Joint Commission urges development of a national performance data strategy
  
J-Co urges more uniform data strategy. Source: Piper Report 
Healthcare organizations, practitioners, purchasers, oversight bodies and the public all rely on performance data for quality improvement, performance evaluation and to make informed healthcare decisions. Yet, most performance measurement efforts operate in isolation from one another, rarely providing a consistent picture of overall quality and representing a significant cost to the healthcare industry, according to a call for action released by the Joint Commission. 

The Commission’s white paper, “Development of a National Performance Measurement Data Strategy,” proposes a framework for creating a data infrastructure to support performance measurement activities that improve the quality of U.S. healthcare.

The strategy, proposed by a Commission roundtable, focused on creating a data infrastructure that addresses consumer expectations for data privacy, supporting a data highway that allows for data sharing and linkages and operating under an agreed-upon set of rules and governance structure. 

“The time has come to harness the many performance measurement efforts by creating a data infrastructure so information can be shared and translated into powerful tools for decision-making and improvement,” said Mark R. Chassin, MD. “Although there are significant challenges, the work of the roundtable clearly shows that this is a matter of will. We must invest the necessary resources and engage in a collaborative effort to provide credible, accurate and useful healthcare performance information.”

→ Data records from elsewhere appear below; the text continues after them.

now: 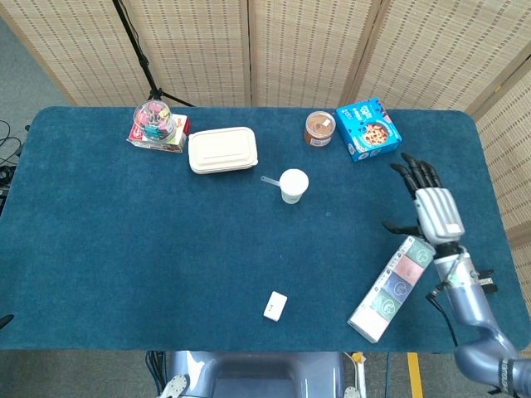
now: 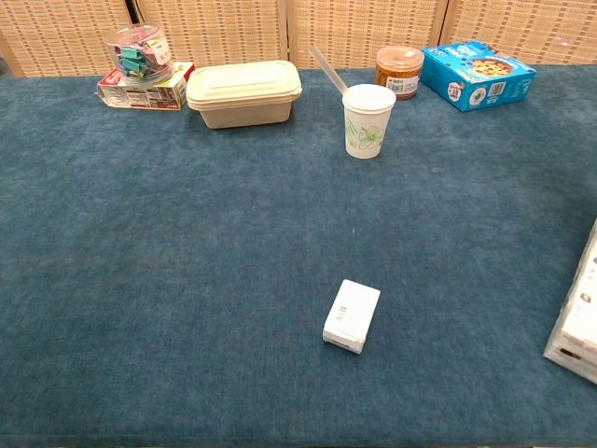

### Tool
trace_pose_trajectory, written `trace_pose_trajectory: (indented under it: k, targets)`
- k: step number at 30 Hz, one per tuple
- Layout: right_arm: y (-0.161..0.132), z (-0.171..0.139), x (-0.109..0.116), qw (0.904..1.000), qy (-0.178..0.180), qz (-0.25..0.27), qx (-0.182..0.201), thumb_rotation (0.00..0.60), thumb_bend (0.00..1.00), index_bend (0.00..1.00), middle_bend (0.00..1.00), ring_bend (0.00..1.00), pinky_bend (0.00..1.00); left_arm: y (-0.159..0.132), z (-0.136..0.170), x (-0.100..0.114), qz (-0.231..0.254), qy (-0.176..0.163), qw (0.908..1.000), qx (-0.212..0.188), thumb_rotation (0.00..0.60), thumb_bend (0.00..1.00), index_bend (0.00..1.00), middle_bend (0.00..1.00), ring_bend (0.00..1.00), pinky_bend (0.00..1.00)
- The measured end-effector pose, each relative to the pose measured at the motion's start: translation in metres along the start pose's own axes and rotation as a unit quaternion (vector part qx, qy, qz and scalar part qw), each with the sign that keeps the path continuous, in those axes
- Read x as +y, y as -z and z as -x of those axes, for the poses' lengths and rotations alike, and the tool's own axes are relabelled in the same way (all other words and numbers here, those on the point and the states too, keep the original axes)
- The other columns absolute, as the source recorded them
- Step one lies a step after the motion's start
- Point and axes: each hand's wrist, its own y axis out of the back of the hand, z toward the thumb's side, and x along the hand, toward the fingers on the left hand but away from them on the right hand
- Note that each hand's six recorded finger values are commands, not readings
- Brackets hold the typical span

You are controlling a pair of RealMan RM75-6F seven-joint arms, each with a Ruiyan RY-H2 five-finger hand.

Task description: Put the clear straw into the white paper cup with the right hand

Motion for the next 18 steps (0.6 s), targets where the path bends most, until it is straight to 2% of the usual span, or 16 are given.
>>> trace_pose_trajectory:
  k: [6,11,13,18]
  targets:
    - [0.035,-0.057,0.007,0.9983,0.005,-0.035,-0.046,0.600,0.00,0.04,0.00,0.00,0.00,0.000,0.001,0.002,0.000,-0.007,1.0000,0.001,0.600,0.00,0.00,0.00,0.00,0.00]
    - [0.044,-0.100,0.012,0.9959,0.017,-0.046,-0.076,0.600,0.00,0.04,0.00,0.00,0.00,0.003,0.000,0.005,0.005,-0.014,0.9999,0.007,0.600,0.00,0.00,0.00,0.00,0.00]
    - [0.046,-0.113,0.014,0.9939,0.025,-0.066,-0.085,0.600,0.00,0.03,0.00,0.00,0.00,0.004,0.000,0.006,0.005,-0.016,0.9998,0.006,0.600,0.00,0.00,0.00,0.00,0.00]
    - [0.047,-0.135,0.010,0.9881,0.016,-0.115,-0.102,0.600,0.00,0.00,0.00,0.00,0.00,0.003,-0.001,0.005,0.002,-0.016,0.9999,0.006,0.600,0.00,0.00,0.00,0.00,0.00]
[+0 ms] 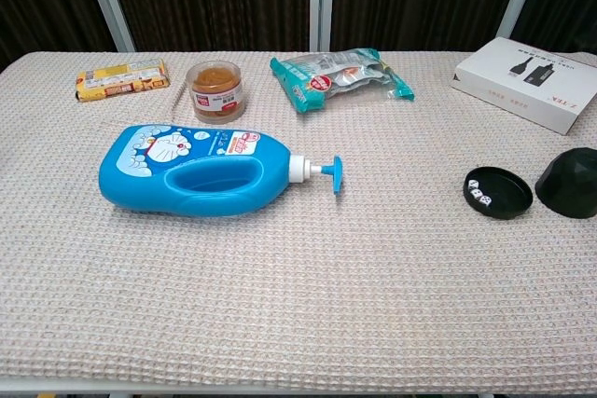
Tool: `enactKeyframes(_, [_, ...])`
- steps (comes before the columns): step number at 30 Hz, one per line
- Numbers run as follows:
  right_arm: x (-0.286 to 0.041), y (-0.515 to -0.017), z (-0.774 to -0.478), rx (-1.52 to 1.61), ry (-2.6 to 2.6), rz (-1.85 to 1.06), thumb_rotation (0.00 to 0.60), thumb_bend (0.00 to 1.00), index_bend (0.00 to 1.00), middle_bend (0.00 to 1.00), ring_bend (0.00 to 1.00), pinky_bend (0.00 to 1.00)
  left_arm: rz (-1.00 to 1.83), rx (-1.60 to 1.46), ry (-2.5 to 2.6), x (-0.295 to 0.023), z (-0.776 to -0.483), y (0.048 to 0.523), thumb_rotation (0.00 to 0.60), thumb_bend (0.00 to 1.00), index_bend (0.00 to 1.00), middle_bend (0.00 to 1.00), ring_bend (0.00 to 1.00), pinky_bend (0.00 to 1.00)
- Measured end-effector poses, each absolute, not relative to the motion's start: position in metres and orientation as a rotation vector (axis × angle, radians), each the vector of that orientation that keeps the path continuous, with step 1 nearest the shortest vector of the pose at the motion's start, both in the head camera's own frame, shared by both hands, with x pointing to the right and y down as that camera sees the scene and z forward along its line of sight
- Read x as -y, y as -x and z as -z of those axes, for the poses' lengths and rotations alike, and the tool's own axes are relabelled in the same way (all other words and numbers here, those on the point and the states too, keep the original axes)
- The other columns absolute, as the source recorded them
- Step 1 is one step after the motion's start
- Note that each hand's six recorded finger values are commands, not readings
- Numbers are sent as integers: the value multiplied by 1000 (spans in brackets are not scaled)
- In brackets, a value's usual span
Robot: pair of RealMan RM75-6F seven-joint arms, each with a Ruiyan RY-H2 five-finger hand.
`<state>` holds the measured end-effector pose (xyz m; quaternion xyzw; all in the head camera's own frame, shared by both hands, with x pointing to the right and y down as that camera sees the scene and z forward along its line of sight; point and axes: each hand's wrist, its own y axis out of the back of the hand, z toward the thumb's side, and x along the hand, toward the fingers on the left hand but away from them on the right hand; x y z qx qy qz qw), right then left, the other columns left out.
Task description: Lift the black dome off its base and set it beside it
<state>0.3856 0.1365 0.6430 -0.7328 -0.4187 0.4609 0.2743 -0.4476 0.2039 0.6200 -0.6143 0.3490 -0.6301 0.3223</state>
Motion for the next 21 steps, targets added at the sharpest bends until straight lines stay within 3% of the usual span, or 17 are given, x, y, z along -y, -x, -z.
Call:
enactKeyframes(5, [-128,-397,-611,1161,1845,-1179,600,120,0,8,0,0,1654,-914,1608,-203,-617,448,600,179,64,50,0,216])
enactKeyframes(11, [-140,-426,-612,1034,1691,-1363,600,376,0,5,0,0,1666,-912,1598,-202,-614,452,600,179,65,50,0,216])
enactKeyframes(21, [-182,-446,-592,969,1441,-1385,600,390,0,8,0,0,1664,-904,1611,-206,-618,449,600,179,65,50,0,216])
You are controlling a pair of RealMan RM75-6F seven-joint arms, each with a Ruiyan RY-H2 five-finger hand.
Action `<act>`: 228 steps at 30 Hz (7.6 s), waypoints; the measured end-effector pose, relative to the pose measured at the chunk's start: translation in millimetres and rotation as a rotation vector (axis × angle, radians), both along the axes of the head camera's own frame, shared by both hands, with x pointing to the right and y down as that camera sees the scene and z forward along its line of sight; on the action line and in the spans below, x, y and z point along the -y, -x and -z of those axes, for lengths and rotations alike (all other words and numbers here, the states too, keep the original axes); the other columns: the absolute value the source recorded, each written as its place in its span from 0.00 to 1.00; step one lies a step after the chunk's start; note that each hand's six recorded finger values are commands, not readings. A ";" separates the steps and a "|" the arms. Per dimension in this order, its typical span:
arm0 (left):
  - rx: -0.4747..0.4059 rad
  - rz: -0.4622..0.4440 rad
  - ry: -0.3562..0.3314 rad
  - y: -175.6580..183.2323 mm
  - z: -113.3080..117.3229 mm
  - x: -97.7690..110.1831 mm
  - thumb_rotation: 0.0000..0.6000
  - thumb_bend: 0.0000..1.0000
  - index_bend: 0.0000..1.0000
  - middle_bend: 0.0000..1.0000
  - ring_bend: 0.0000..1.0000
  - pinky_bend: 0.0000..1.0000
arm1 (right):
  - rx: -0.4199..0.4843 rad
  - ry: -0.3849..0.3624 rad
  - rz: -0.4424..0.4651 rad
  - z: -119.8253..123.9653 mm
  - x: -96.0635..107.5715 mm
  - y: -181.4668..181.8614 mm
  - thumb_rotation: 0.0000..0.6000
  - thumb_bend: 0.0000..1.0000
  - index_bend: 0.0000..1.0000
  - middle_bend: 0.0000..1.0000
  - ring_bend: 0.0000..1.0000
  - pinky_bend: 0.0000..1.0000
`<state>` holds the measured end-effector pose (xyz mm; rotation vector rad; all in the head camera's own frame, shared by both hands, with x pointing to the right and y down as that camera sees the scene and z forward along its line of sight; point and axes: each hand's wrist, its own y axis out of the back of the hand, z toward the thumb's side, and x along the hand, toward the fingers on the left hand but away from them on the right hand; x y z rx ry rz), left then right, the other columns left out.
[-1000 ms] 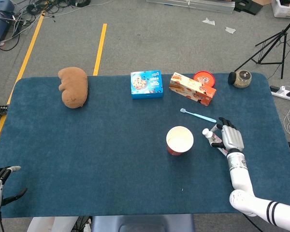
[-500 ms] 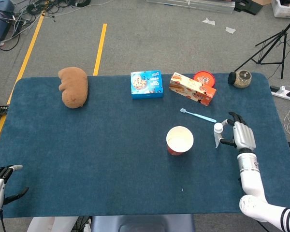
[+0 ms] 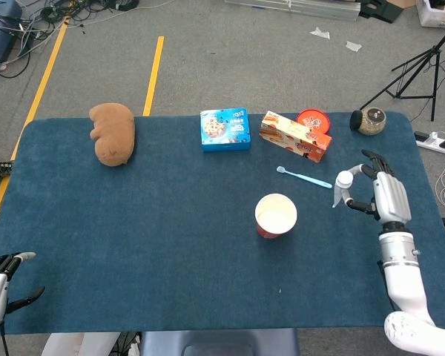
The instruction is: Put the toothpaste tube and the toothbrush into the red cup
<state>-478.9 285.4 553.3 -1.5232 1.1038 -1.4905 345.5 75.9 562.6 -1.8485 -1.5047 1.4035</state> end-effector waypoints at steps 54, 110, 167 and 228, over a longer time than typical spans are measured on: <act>0.007 0.053 0.004 18.0 3.4 -12.0 1.00 0.00 0.32 0.37 0.33 0.42 | 0.101 0.065 0.292 -14.1 -18.5 114.5 1.00 0.31 0.58 0.14 0.00 0.12; 0.008 0.068 0.012 22.8 0.7 -15.7 1.00 0.00 0.32 0.37 0.33 0.42 | -0.125 0.229 0.449 -85.5 -34.7 148.1 1.00 0.31 0.58 0.14 0.00 0.12; 0.014 0.059 0.016 19.9 0.8 -14.0 1.00 0.00 0.32 0.37 0.33 0.42 | -0.045 0.217 0.417 -80.6 -38.7 135.4 1.00 0.20 0.22 0.14 0.00 0.12; 0.012 0.087 0.033 33.5 -1.3 -22.2 1.00 0.00 0.32 0.37 0.33 0.42 | -0.471 0.282 0.134 -176.4 70.9 69.5 1.00 0.27 0.51 0.72 0.45 0.74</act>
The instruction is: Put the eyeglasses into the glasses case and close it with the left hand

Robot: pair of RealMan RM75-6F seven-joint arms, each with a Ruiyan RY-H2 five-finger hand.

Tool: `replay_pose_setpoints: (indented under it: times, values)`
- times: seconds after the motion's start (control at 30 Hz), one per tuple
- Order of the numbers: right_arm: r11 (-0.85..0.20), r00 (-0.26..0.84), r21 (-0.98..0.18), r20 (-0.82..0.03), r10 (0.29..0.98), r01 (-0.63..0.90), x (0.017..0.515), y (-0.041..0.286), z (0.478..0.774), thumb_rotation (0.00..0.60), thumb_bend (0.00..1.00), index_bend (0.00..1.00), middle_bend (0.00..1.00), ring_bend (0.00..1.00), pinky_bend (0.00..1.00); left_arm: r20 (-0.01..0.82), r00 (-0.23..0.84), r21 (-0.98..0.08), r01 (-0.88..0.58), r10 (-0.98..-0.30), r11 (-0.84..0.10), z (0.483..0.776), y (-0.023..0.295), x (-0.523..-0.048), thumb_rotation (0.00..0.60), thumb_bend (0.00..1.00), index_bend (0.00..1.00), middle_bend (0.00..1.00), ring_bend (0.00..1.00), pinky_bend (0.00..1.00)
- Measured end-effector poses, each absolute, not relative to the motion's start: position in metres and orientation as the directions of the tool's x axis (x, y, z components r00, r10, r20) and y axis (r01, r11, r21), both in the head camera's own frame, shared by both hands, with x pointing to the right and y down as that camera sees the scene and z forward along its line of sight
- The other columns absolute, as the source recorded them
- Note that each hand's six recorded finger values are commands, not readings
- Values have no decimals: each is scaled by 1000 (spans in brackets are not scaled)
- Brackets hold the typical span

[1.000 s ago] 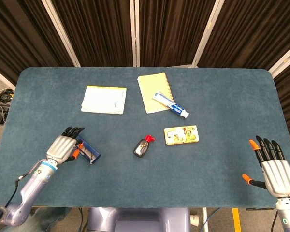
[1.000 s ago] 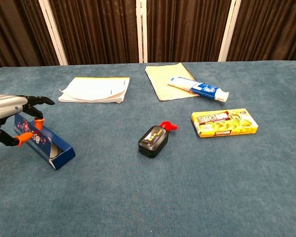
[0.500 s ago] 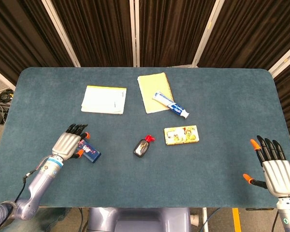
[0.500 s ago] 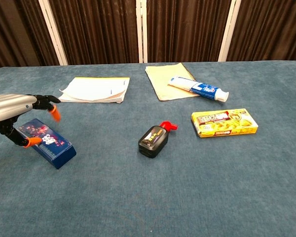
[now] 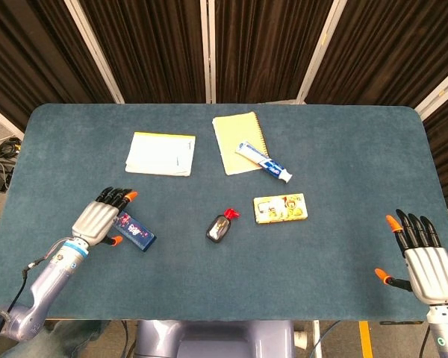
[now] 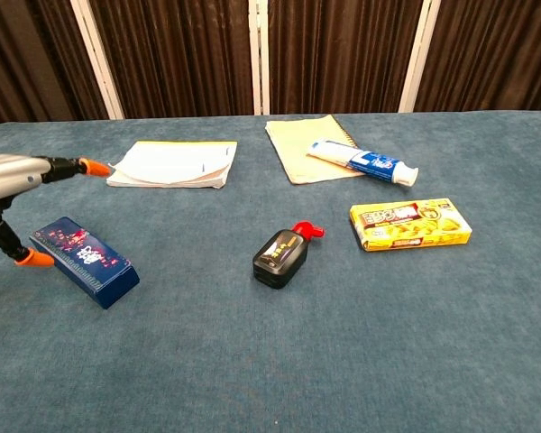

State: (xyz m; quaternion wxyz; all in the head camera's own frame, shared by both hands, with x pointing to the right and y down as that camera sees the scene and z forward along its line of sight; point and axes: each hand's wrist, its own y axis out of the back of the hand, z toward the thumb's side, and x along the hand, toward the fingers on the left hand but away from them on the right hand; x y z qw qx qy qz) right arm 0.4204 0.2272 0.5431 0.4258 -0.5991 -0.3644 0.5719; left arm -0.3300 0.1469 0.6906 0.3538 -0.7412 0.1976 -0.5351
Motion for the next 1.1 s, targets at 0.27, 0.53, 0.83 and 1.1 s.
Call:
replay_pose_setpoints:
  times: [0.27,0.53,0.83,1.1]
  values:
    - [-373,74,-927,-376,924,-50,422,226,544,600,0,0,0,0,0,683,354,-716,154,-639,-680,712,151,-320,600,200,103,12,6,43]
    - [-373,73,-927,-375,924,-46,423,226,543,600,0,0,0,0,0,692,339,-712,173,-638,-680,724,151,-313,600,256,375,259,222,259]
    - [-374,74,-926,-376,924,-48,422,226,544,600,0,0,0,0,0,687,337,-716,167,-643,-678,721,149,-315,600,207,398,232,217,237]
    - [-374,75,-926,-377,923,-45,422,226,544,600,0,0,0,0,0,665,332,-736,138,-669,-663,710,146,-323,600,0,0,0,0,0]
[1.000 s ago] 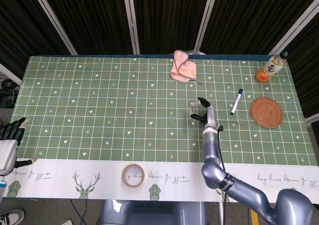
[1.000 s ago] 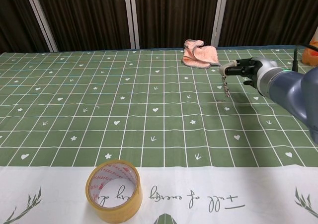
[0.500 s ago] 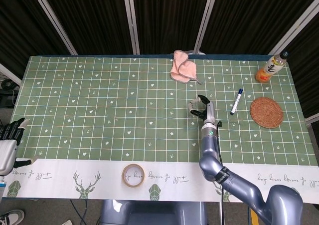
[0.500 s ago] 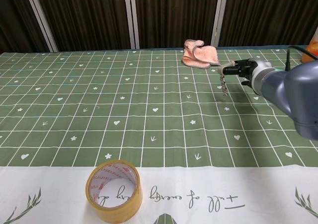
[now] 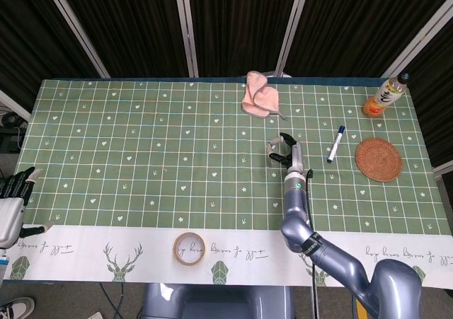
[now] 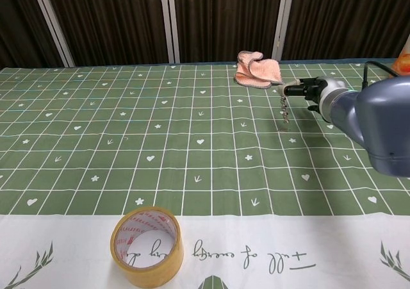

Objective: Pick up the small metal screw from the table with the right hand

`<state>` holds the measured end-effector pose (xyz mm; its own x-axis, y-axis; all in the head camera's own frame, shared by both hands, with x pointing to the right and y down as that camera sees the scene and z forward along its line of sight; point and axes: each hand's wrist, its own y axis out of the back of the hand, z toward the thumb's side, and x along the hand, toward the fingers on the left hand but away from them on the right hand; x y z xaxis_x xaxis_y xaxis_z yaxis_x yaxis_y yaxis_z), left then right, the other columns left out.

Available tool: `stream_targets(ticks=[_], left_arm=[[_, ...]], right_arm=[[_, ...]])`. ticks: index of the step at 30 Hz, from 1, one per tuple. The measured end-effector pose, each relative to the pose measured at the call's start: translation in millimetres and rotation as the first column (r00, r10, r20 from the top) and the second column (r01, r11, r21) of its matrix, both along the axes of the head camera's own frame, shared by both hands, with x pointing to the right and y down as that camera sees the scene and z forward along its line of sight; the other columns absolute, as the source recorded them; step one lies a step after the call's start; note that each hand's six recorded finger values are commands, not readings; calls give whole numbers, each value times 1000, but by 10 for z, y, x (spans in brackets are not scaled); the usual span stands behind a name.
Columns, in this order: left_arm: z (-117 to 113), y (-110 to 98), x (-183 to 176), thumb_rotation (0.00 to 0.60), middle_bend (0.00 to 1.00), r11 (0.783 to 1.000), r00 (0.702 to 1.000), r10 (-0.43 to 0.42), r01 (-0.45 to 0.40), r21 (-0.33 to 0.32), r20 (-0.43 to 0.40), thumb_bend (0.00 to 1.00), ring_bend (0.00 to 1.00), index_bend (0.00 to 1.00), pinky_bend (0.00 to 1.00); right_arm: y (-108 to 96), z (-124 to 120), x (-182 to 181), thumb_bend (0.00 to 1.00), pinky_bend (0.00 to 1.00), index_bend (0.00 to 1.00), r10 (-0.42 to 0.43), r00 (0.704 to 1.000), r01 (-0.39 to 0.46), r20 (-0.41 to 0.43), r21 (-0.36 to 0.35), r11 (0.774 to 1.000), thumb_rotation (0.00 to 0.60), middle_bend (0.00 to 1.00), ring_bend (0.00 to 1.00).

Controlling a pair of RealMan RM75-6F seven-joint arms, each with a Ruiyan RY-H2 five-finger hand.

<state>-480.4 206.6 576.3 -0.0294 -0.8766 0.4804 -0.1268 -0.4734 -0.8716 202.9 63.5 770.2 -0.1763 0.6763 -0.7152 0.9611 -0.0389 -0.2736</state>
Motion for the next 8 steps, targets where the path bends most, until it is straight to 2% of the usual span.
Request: stream_targets(ticks=[8], left_arm=[[4,0,8,600,0,1000,1000,1,-1,-2,-3,65,0,0,0]], right_arm=[[6,24,11,333,5,599,6,1000,-6,2,-6,1000,600,154,0]])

The Commission’s expert roundtable offers 22 principles for the development of a national performance measurement data strategy and identifies the following three broad strategies to guide national performance measurement efforts:
  • Create a framework for a national performance measurement system that meets the needs of the various users of, and stakeholders in, performance data by standardizing measure definitions and data collection processes.
  • Build a data highway to support the exchange of health information whose interoperability permits data exchange and aggregation when warranted.
  • Engage stakeholders and engender trust by addressing concern over the privacy of personal health information.